Activity:
Tally the lines below that contain "mount" and reply with only the tally.

** Opening Material for this exercise block **

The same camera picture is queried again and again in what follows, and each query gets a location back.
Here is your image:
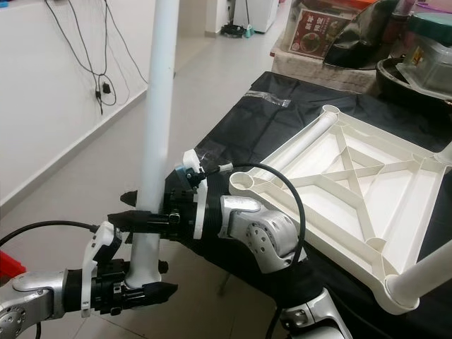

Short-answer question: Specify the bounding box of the clear tape patch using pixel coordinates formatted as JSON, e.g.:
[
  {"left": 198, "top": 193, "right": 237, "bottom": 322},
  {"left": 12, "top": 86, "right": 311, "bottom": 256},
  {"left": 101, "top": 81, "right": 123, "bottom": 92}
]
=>
[{"left": 194, "top": 148, "right": 217, "bottom": 172}]

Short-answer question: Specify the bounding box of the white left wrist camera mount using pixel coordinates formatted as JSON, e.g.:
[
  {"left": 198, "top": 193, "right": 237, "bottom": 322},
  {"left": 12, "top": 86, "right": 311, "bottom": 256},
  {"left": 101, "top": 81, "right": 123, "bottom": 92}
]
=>
[{"left": 83, "top": 221, "right": 122, "bottom": 311}]

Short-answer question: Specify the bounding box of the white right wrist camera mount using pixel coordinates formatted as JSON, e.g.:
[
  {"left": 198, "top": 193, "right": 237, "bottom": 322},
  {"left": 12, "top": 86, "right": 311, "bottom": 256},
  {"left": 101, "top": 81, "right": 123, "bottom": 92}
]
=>
[{"left": 182, "top": 150, "right": 210, "bottom": 239}]

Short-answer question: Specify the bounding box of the white plastic children table top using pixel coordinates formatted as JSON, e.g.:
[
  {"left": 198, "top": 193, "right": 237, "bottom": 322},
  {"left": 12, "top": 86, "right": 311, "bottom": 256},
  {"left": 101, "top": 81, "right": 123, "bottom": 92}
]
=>
[{"left": 228, "top": 105, "right": 452, "bottom": 315}]

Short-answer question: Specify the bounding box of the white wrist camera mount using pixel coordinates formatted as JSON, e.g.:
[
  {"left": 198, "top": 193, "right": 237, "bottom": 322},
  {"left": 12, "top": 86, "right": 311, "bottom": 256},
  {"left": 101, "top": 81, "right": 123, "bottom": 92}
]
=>
[
  {"left": 83, "top": 221, "right": 122, "bottom": 311},
  {"left": 182, "top": 150, "right": 210, "bottom": 239}
]

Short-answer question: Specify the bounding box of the clear tape strip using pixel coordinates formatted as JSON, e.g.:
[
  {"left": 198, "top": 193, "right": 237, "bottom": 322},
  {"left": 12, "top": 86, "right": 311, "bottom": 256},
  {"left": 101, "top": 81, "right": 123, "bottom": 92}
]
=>
[{"left": 246, "top": 92, "right": 292, "bottom": 107}]

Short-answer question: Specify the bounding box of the beige patterned cloth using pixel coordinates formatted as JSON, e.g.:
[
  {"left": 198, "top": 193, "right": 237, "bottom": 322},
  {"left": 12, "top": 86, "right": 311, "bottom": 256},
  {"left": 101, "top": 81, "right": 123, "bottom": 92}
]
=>
[{"left": 272, "top": 46, "right": 382, "bottom": 96}]

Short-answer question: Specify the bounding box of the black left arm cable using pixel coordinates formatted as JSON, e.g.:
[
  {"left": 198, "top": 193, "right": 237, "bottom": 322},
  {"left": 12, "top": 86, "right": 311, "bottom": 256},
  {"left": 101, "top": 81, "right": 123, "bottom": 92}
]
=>
[{"left": 0, "top": 220, "right": 100, "bottom": 248}]

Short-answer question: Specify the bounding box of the black wall cable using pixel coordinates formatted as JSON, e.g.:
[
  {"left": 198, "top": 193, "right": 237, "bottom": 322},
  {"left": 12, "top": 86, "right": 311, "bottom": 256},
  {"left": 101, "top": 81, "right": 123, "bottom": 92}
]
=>
[
  {"left": 46, "top": 0, "right": 115, "bottom": 115},
  {"left": 102, "top": 0, "right": 149, "bottom": 87}
]

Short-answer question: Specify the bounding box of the green round pot lid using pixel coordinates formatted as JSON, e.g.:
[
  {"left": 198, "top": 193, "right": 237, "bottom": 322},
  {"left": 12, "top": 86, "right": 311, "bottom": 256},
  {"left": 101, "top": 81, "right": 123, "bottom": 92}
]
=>
[{"left": 406, "top": 11, "right": 452, "bottom": 36}]

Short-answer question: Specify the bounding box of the black floor gadget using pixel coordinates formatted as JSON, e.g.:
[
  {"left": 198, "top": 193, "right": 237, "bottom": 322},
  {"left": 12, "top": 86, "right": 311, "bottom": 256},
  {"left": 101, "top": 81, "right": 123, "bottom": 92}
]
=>
[{"left": 220, "top": 23, "right": 255, "bottom": 38}]

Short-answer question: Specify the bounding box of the black tablecloth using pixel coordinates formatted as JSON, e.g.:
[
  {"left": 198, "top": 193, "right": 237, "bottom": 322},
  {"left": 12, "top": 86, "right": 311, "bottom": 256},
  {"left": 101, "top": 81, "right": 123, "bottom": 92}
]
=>
[{"left": 169, "top": 71, "right": 452, "bottom": 339}]

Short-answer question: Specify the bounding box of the white cabinet appliance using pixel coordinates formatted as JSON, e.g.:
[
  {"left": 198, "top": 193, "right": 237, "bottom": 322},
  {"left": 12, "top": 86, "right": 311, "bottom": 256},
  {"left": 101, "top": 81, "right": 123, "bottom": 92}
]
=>
[{"left": 244, "top": 0, "right": 280, "bottom": 33}]

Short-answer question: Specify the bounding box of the black round pan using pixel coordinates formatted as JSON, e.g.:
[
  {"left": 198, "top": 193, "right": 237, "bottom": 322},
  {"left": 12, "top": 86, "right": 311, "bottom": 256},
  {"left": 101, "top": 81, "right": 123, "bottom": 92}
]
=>
[{"left": 376, "top": 58, "right": 452, "bottom": 107}]

** Closing Material for this exercise block **

Response:
3